I sidestep that because what I feel seems too complicated for just love. "It's not about love. I'm just worried he might care too much."

She scoffs. "You mean love. And I don't think anyone can love too much."

She's not even sixteen. It's one of those things I have to keep reminding myself of, because Lyndall's smart and wise, and it's easy to forget to her love is all capitals and Montagues and Capulets. She's high drama about it.

But I know people can care too much. They can love in the wrong way.

And I find the words. "Sometimes, I worry he'll end up suffocating me."

For a moment, she looks outraged but then her shoulderssag. "You don't mean pillow over the head, you mean feel like, right?"

"Right."

She rolls her eyes. "We-ell, maybe you should sit down with Enzo and draw some boundaries. Dad sent me to therapy for a bit, and that woman was on and on about boundaries. I thought it was dumb at the time because, like, boundaries and Dad? Ha!" She shakes her head. "They make sense. I can see how they work, though. It's like a contract with a person. And I know Enzo. He respects things like that. Set some boundaries."

"When did you get wise?" I ask because it makes sense.

Boundaries might be the only way to give Enzo and me a chance. And a future if there's one in the cards.

She huffs. "I've always been wise."

"You're only fifteen."

"Almost sixteen, practically an adult. Jeez." Then she sighs, and the sound breaks my heart. "But it's probably not even the boundaries. I'd love to do it. I've been a by-product and unwanted by everyone but Enzo. I love his heavy-handed ways. He's the best brother."

"What about your father?"

"Dad?" She laughs. "He wouldn't notice a boundary if it slapped him in the face. He's strict but wants me away from him. I don't know, but I think he hates me."

I think so too.

I can see she loves the brute of a man who is her father. And he has forced her to grow up in a way by sending her away, leaving her in the care of staff, controlling and emotionless around her. All she seems to want is love. And he can't give it.

My heart swells, and I squeeze her hand back. "It's all going to be all right, Lyndall. And your dad is a fool to ignore a great daughter like you."

She blushes. "You know, I need a checkup soon. I'm going to ask for you to come with me. That way, we can get the baby checked out. You're keeping her, right?"

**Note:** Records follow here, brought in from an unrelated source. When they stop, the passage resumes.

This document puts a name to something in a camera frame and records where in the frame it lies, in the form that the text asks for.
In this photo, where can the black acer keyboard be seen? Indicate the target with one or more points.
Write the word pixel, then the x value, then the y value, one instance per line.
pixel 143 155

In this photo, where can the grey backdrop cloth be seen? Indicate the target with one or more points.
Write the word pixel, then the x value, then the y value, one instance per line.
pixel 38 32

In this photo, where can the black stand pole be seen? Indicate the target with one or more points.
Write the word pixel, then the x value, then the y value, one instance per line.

"It's not a her or a him, it's cells."

"Will you promise me if we go, you'll tell Enzo after?"

I look at Lyndall.

"Sure, I promise. I'll tell him then."

Chapter Eighteen

ENZO

"You've gota Brooklyn office and a Manhattan one. Also one in Queens. We could've used one of those." I look around Dad's study and help myself to a drink.

"You want to go to Queens, Enzo?" He grabs his good bottle and pours himself a decent amount.

He leaves it on his desk. It's an invitation, or he just left it because. I don't give a fuck.